MoJo, the bit of analysis Pierre fetched very much contradicts a naive reading what you said! Exponential usually refers to something like failures rates of 2% the first year, 4% the second, 8% the thrid, 16% the fourth and so on.
That's exactly what I was commenting on...thank you
I don't know what you call relevant but I went back to the paper and I see that remembered right: they've found strong correlations between SMART data and failures. The only SMART data which is unambiguously about the surface as far as I know is the reallocation count which had a fairly strong correlation with failures. But others parameters had as good (if not better) correlations.
The variables that the report mostly expands on -scan errors*, various reallocation types - seem to be related more to the drive's disk surface than the reading/writing, rotating mechanism...
Unless I read the report hastily, it seemed to me these were more clearly related to disk failure probability than other variables (seek errors, CRC erros, spin retries, power cycles)
* I am including scan errors in this category (of variables more related to disk surface issues) based on what the report says:
"Drives typically scan the disk surface in the background
and report errors as they discover them. Large scan error
counts can be indicative of surface defects
On the basis of these findings, I said that surface defects - not having to do with the moving mechanism - could be more related to failures than the wearing of the moving parts. Unless I am misunderstanding something, this should also reply in part to the following:
When the disk is on it is rotating all the time. The motor is running constantly. It doesn't matter if the head is moving or reading/writing data, the drive still spins. In Google's case the drives never stop so start/stop cycles were not included in the data they used. Equally surface defects are not affected by activity, beyond being accessed from time to time which for a drive that is nearly 100% full of randomly accessed data (like Google's) definitely fits that category.
I didn't say surface defects are affected by activity but that it might have more to do with disk failures.
It is true that Google's study has its limitations...I don't argue with that...but you brought up their report, and I pointed to some differences between what you said and what it said.
It is also quite weird that you referred me to the Google study to base your argument on hdd servos/motors, when this constant motor movement is not displayed as a prominent failure variable by that report.

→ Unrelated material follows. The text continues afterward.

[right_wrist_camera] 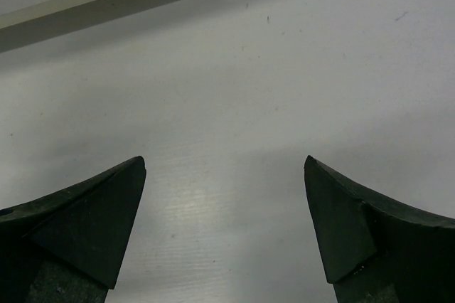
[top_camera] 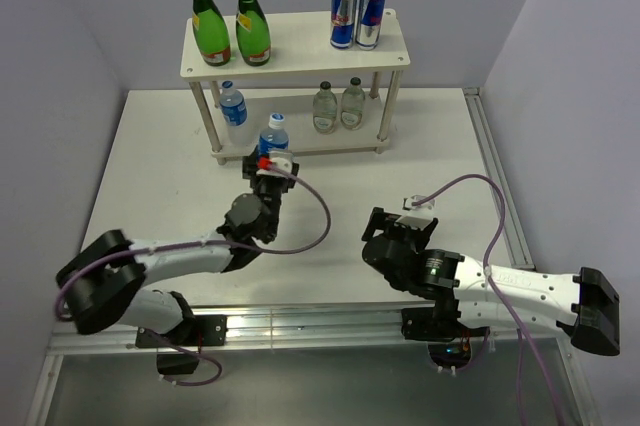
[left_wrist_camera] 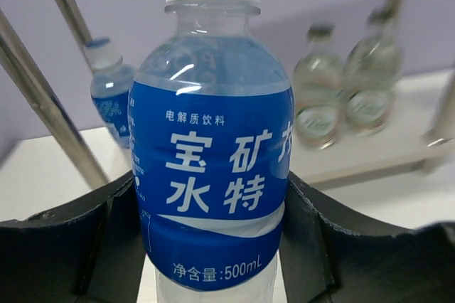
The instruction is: Place and organize the beverage onto the shelf
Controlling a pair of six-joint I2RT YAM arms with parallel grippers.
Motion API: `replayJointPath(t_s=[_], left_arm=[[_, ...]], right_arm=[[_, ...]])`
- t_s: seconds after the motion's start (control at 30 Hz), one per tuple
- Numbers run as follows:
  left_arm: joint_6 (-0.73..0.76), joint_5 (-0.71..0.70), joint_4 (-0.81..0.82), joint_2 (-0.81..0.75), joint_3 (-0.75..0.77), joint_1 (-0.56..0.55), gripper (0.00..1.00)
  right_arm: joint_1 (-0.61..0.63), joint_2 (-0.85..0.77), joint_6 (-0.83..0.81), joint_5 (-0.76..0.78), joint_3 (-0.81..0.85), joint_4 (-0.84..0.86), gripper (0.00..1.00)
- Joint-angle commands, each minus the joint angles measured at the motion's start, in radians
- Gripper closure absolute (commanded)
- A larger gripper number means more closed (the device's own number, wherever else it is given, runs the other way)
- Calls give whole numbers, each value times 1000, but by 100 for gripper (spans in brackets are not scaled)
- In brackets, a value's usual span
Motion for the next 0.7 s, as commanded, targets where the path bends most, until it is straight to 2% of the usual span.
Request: replayJointPath(t_s=[0.0,0.03,0.07,0.17,0.67], left_arm=[[220,50,701,145,41,42,100],[240,57,802,182,53,55,100],[253,57,835,219,67,63,100],[155,100,835,300,134,126,100],[-227,378,837,518,315,345,100]], right_arm=[[5,9,7,28,26,18,0],[5,9,6,26,26,19,0],[5,9,8,28,26,18,0],[5,14,3,28,26,22,0],[5,40,-16,20,31,42,1]])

And then you criticise it for not taking into account the variable of start-stop counts.
(yet because the drives are in server environment it does not mean starts/stops do not occur, but that power cycles do not occur)
It does address the issue of power cycles - that MikeC touched upon - somewhat by saying:
"Power Cycles. The power cycles indicator counts the
number of times a drive is powered up and down. In
a server-class deployment, in which drives are powered
continuously, we do not expect to reach high enough
power cycle counts to see any effects on failure rates.
Our results find that for drives aged up to two years, this
is true, there is no significant correlation between failures
and high power cycles count. But for drives 3 years
and older, higher power cycle counts can increase the
absolute failure rate by over 2%. We believe this is due
more to our population mix than to aging effects. Moreover,
this correlation could be the effect (not the cause)
of troubled machines that require many repair iterations
and thus many power cycles to be fixed."
SMART keeps track of how many surface defects it sees. What constitutes a SMART failure is defined by the vendor and tends to be somewhat conservative, but if you look at the raw numbers for things like remapped blocks the pattern is fairly clear. The reason SMART typically fails to warn you before a drive fails is simply because its counters do not reach the limits set by the manufacturer. At work we use PC Check which is a bit more realistic with the numbers and which also runs the SMART long test. Most manufacturer's tools can run the long test and it often fails due to scanning the entire surface of the drive and picking up new defects which then push the remapped block count over the limit.
I have HDD Sentinel running all the time, and I always check my hdds for SMART events not portrayed by the manufacturers' tools and test them arduously from time to time...
Moreover, when I first connect a new drive, I always use Sentinel's tools for testing for hardware issues and within the first two weeks I run a full "hdd regeneration" test (reading, writing, re-reading, rewriting) to make sure there are no weak sectors...
...so I'm not arguing -nor did I argue- with you there...